Data below:
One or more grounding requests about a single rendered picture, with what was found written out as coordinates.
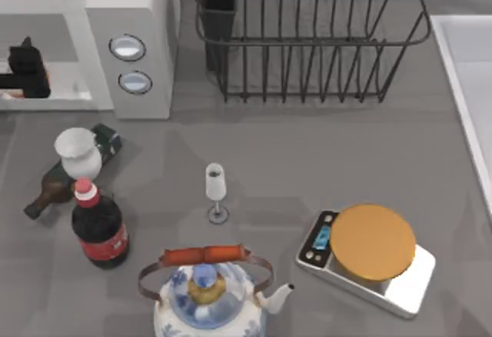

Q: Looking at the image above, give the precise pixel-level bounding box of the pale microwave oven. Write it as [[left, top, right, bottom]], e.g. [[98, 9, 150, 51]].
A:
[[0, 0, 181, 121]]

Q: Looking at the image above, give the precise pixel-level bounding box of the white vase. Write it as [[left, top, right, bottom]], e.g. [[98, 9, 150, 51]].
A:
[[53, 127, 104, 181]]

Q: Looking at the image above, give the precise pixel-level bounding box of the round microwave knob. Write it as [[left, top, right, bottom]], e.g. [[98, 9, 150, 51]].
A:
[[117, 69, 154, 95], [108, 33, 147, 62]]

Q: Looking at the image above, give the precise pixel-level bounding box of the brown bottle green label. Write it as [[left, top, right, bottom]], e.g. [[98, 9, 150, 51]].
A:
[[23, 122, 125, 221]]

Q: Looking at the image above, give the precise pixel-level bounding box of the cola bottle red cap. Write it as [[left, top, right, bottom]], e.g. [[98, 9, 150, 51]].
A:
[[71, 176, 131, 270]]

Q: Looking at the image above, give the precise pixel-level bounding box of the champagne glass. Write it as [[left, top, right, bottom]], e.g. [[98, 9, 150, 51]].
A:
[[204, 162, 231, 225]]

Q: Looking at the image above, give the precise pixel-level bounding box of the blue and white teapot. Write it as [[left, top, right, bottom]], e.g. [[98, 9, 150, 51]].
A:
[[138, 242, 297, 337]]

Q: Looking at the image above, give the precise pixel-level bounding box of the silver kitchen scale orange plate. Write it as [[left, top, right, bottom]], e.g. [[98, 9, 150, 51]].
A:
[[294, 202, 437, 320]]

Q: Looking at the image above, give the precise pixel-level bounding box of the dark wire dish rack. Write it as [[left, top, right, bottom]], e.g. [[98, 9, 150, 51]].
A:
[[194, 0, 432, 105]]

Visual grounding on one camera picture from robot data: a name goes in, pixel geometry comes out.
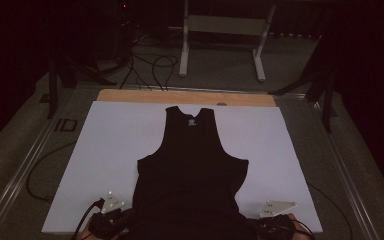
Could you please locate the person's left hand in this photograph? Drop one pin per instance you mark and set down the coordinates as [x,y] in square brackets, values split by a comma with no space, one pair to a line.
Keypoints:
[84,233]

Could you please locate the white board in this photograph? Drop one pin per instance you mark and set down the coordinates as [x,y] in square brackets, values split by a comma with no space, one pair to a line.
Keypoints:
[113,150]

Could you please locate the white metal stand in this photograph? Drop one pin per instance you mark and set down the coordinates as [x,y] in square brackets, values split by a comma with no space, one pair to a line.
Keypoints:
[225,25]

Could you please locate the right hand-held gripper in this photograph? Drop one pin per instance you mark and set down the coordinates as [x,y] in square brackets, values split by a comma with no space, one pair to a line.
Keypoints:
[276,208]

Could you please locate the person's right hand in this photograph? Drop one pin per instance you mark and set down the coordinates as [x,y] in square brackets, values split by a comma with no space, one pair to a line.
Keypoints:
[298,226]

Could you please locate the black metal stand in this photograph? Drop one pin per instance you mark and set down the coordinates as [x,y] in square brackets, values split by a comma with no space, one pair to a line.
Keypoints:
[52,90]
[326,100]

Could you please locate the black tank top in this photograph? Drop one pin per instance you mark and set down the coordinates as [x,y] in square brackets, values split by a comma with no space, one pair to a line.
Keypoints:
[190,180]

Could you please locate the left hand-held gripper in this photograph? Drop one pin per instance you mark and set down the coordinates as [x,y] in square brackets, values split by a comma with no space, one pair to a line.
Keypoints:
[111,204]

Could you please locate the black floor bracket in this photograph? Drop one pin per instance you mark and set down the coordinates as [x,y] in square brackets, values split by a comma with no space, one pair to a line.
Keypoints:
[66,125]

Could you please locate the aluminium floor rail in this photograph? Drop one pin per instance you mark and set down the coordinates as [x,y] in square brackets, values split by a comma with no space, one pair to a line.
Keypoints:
End of Data.
Your task:
Everything from the line containing "Could you please locate the black floor" to the final line of the entries above should be output exactly, and nothing more.

Output for this task:
Could you please locate the black floor bracket in this photograph? Drop one pin per instance you mark and set down the coordinates as [x,y] in square brackets, values split by a comma with no space, one pair to a line.
Keypoints:
[66,125]

Could you please locate the aluminium floor rail in this photograph? Drop one pin per instance you mark and set down the coordinates as [x,y] in square brackets, values split by a comma with no space, one pair to a line.
Keypoints:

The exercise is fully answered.